June 5 (Bloomberg) -- The Group of Seven nations expressed “deep concern” over the use of force to settle Asian maritime disputes, adding to international pressure on China as it asserts territorial claims across the region.
“We oppose any unilateral attempt by any party to assert its territorial or maritime claims through the use of intimidation, coercion or force,” the G-7 said in a communique released last night at its meeting in Brussels. “We call on all parties to clarify and pursue their territorial and maritime claims in accordance with international law.”
The G-7 statement echoed language used by Japanese Prime Minister Shinzo Abe, who has repeatedly accused China of trying to change the status quo in the region by force. The G-7 weighed in after a United Nations arbitration tribunal gave China six months to respond to a complaint by the Philippines by justifying its claims to much of the South China Sea.
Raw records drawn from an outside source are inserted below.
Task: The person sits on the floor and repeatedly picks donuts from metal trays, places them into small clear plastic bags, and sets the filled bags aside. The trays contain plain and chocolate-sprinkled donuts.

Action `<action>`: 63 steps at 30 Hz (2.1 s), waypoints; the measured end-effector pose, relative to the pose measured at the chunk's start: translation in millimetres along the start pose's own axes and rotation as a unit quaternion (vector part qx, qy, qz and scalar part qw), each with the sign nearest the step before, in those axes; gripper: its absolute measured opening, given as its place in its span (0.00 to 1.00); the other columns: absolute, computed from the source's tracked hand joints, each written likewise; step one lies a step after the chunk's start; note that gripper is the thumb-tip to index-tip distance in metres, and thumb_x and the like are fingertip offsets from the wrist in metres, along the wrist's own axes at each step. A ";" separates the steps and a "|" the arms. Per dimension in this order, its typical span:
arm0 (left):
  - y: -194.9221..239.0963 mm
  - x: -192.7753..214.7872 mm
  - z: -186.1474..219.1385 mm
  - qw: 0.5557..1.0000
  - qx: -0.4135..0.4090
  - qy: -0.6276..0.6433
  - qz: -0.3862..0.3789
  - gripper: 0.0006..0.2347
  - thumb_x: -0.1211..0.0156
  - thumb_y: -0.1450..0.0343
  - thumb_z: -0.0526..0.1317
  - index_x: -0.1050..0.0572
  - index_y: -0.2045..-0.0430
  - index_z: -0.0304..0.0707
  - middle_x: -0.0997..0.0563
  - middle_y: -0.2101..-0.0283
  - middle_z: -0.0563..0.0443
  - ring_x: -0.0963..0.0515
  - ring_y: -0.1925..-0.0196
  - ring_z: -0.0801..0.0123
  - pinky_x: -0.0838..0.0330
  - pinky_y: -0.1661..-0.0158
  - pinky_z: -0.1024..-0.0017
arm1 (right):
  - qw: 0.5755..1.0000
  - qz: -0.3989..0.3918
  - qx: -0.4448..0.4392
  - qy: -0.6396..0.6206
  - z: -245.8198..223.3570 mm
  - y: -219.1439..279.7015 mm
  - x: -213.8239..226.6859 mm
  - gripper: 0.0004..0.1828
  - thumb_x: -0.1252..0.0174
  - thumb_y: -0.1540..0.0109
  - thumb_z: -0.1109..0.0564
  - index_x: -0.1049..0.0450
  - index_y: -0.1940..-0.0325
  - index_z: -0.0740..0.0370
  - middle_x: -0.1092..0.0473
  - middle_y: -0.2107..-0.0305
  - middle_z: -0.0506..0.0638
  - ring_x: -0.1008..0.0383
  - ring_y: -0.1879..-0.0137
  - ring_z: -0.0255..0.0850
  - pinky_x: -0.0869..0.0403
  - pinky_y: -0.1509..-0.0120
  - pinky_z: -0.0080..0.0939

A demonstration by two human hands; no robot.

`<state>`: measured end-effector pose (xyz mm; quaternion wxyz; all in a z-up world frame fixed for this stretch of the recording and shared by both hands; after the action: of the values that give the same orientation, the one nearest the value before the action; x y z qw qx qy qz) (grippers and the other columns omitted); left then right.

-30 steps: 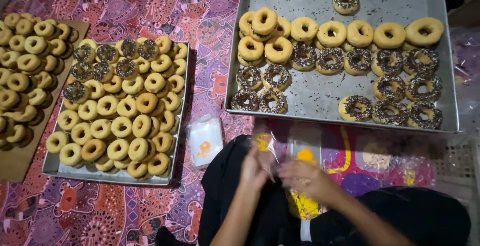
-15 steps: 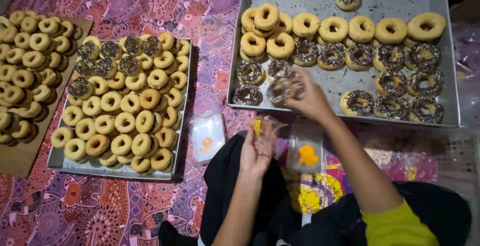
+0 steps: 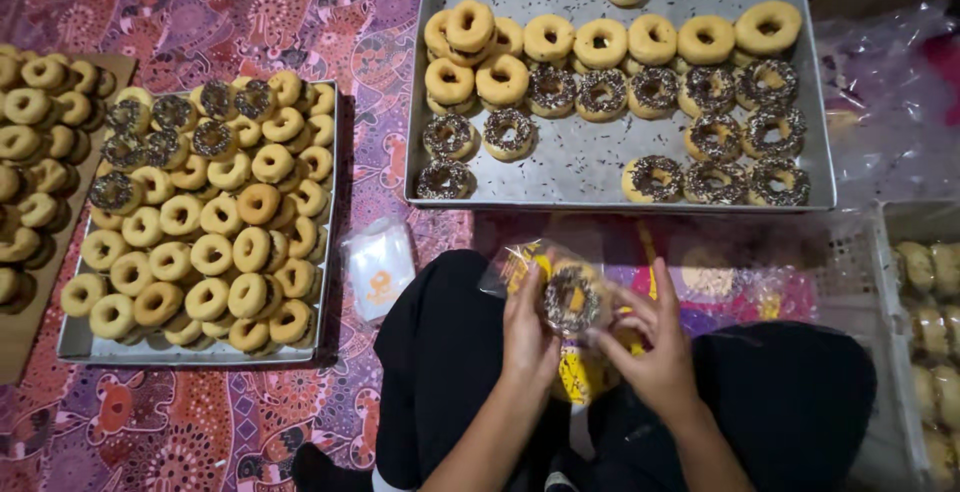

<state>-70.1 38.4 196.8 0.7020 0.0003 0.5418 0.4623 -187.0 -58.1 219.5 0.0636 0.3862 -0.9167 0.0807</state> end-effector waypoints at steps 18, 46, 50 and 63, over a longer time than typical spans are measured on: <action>48.5 -10.8 25.2 0.803 -0.219 -0.481 -0.275 0.43 0.24 0.38 0.37 0.46 0.30 0.25 0.38 0.29 0.34 0.37 0.29 0.57 0.39 0.36 0.63 | 0.971 -0.026 0.076 0.225 -32.4 1.7 24.4 0.08 0.40 0.36 0.59 0.19 0.59 0.65 0.20 0.71 0.54 0.17 0.65 0.42 0.22 0.62 0.39; 99.2 -2.3 39.1 0.731 -0.122 -0.637 -0.213 0.09 0.48 0.23 0.39 0.21 0.59 0.33 0.16 0.70 0.38 0.13 0.68 0.53 0.22 0.67 0.63 | 0.889 -0.070 0.258 0.370 -29.5 68.4 44.0 0.15 0.38 0.41 0.54 0.22 0.50 0.56 0.25 0.65 0.47 0.26 0.59 0.44 0.30 0.52 0.47; 105.4 -7.2 29.6 0.689 -0.158 -0.653 -0.272 0.10 0.48 0.24 0.37 0.23 0.54 0.32 0.17 0.66 0.36 0.15 0.63 0.47 0.21 0.63 0.60 | 0.829 -0.147 0.339 0.420 -50.6 57.8 36.9 0.18 0.37 0.42 0.53 0.22 0.51 0.63 0.26 0.67 0.50 0.25 0.59 0.45 0.30 0.53 0.48; 111.5 4.3 52.0 0.613 -0.183 -0.572 -0.514 0.07 0.42 0.24 0.43 0.19 0.60 0.44 0.35 0.25 0.39 0.54 0.19 0.36 0.60 0.25 0.45 | 0.878 -0.440 0.102 0.158 31.6 85.7 25.8 0.20 0.29 0.44 0.50 0.19 0.50 0.58 0.20 0.53 0.49 0.21 0.42 0.48 0.29 0.34 0.50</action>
<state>-103.0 131.1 270.9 0.9775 -0.1424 -0.1539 0.0214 -268.1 -23.3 184.7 0.1964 0.7361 -0.6169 0.1975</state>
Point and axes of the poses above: each hand's wrist, its own y-axis away from the middle knuckle, its own x-axis out of the back of the hand, z = x × y, the point moved 3 cm from there along -y, towards the middle knuckle
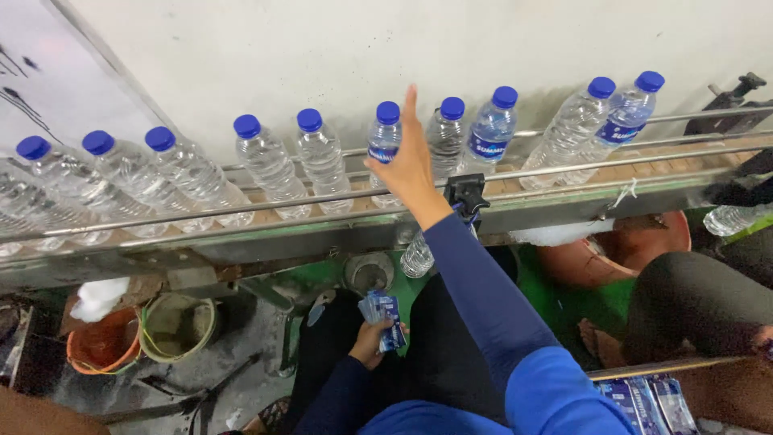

Under President Xi Jinping, China has been flexing its economic and military muscle to assert its claims to surrounding waters that may be rich in mineral and energy deposits. China calls much of the South China Sea its own under its “nine dash-line” map, first published in 1947, which extends hundreds of miles south from China’s Hainan Island to equatorial waters off the coast of Borneo. Chinese and Japanese coast guard boats also regularly tail each other off disputed islands in the East China Sea.
Vietnam is preparing legal action against China in a separate dispute in the South China Sea after China set up an oil rig near the contested Paracel Islands, Prime Minister Nguyen Tan Dung said in a May 30 interview. The placing of the rig set off anti-Chinese protests in Vietnam last month that left at least three dead.
Dung is scheduled to hold a press conference today on the dispute with China and may give more information about a possible legal challenge.
China won’t accept any arbitration of its disputes with neighbors and insists on bilateral talks to settle the issues.
“China’s position that it will not accept or participate in the tribunal case involving the Philippines hasn’t changed,” Foreign Ministry Spokesman Hong Lei said in Beijing yesterday in response to the arbitration panel’s request.
Talks among members of the Association of Southeast Asian Nations on establishing a code of conduct to preserve freedom of navigation in the area have made little progress since China agreed to start discussions in July.
U.S. Defense Secretary Chuck Hagel said China’s action in the South China Sea risked destabilizing the region and that the “U.S. will not look the other way when fundamental principles of international order are being challenged.”
Hagel made the remarks on May 31 at a gathering of defense officials in Singapore, where he drew a rebuke from Lieutenant General Wang Guanzhong, deputy chief of general staff of the People’s Liberation Army, who said Hagel’s criticism was “groundless.”